DIRECTIONS FOR THIS TASK: What you return must be the data below, word for word, without any images.
+++
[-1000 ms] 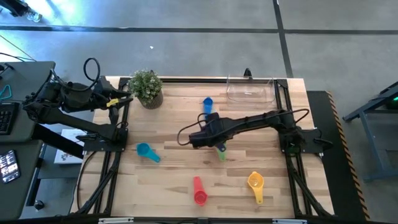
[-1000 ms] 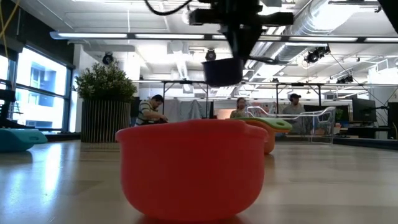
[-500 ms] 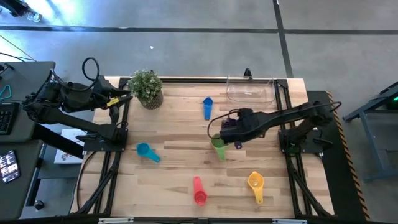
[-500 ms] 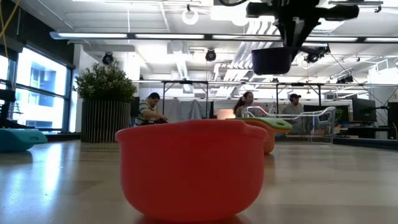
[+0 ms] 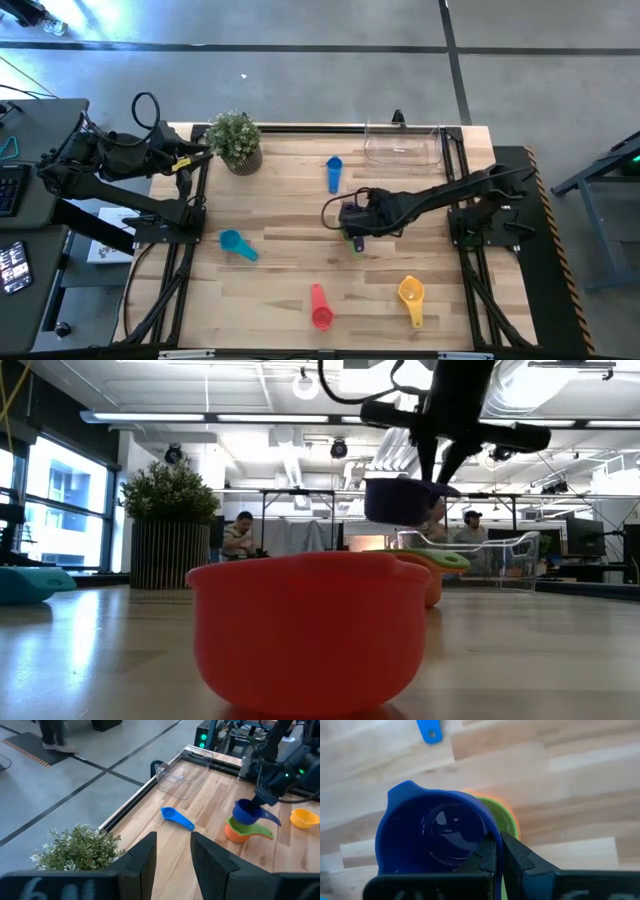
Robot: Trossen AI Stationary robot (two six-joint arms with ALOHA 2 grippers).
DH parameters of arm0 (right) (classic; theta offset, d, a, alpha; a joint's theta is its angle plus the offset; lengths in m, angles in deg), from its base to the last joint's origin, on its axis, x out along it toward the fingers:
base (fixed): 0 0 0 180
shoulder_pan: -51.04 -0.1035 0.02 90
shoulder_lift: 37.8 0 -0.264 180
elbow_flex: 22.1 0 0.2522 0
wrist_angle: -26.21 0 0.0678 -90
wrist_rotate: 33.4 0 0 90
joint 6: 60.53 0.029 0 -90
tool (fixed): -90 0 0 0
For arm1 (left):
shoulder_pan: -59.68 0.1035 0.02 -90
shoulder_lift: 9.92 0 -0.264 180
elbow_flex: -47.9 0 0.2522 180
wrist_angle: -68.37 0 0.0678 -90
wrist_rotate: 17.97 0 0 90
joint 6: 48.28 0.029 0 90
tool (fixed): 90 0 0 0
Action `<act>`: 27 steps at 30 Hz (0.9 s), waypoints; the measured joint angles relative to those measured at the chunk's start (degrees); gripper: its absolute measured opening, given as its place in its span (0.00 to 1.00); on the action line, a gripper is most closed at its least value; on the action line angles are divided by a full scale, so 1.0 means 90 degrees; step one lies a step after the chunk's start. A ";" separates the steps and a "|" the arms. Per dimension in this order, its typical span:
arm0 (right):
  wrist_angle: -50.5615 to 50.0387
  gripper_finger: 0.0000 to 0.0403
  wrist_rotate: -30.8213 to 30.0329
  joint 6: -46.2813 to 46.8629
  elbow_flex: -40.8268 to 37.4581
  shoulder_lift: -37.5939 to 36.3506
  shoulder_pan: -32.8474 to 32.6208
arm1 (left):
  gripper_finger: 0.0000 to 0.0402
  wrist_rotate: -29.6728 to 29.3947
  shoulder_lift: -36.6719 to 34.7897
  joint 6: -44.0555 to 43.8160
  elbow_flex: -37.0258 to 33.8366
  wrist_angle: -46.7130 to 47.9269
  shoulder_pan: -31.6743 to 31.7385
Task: Nest measuring cups in basket
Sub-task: Stack the dark blue measuring cup on top of the green measuring cup
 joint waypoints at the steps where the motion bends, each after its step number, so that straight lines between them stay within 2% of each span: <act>1: 0.0082 0.00 0.0018 0.0031 0.0000 0.0048 -0.0017 | 0.27 0.0002 -0.0001 0.0000 0.0000 0.0000 0.0000; 11: 0.0007 0.00 0.0168 0.0529 0.0000 0.0392 -0.0188 | 0.27 0.0002 0.0001 0.0116 0.0000 0.0002 0.0000; 19: -0.0077 0.00 -0.0010 0.0524 0.0007 0.0461 -0.0089 | 0.27 0.0002 0.0000 0.0118 0.0000 0.0002 -0.0002; 27: 0.0071 0.00 0.0188 0.0454 0.0007 0.0747 -0.0096 | 0.27 0.0002 -0.0001 0.0120 0.0000 0.0002 0.0000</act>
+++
RESULT BELOW:
[-1000 ms] 
[-1000 ms] 
[-500 ms] 
[-500 ms] 
[+0 ms] 
Robot: Trossen AI Stationary robot (two six-joint arms with ALOHA 2 grippers).
DH parameters of arm0 (right) (classic; theta offset, d, a, alpha; a joint's theta is its angle plus the offset; lengths in m, angles in deg), from its base to the last joint's origin, on its axis, x out along it toward the fingers:
base (fixed): 0 0 0 180
shoulder_pan: -51.04 -0.1035 0.02 90
shoulder_lift: 37.8 0 -0.264 180
elbow_flex: 22.1 0 0.2522 0
wrist_angle: -26.21 0 0.0678 -90
wrist_rotate: 33.4 0 0 90
joint 6: 60.53 0.029 0 -90
tool (fixed): -90 0 0 0
For arm1 (left):
shoulder_pan: -59.68 0.1035 0.02 -90
shoulder_lift: 9.92 0 -0.264 180
elbow_flex: -47.9 0 0.2522 180
wrist_angle: -68.37 0 0.0678 -90
wrist_rotate: 17.97 0 0 90
joint 6: 48.28 0.029 0 90
tool (fixed): 90 0 0 0
Action `<act>`: 27 steps at 30 Hz (0.9 s), waypoints; the measured joint angles relative to those measured at the chunk's start (degrees); gripper: its absolute measured opening, given as its place in its span (0.00 to 1.00); on the action line, a gripper is most closed at its least value; on the action line angles are divided by a full scale, so 1.0 means 90 degrees; step one lies a step after the chunk's start. A ";" separates the steps and a "|" the arms. Per dimension in this order, its typical span:
arm0 (right):
  wrist_angle: -50.5615 to 50.0387
  gripper_finger: 0.0000 to 0.0403
  wrist_rotate: -30.8213 to 30.0329
  joint 6: -46.2813 to 46.8629
  elbow_flex: -40.8268 to 37.4581
  shoulder_lift: -37.5939 to 36.3506
  shoulder_pan: -32.8474 to 32.6208
arm1 (left):
  gripper_finger: 0.0000 to 0.0402
  wrist_rotate: -29.6728 to 29.3947
  shoulder_lift: -36.6719 to 34.7897
  joint 6: -44.0555 to 43.8160
  elbow_flex: -37.0258 to 33.8366
  wrist_angle: -46.7130 to 47.9269
  shoulder_pan: -31.6743 to 31.7385
Task: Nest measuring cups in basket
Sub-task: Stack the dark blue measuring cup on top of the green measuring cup
 joint waypoints at the steps where the motion bends, each after its step number, so that straight lines between them stay within 2% of each span: <act>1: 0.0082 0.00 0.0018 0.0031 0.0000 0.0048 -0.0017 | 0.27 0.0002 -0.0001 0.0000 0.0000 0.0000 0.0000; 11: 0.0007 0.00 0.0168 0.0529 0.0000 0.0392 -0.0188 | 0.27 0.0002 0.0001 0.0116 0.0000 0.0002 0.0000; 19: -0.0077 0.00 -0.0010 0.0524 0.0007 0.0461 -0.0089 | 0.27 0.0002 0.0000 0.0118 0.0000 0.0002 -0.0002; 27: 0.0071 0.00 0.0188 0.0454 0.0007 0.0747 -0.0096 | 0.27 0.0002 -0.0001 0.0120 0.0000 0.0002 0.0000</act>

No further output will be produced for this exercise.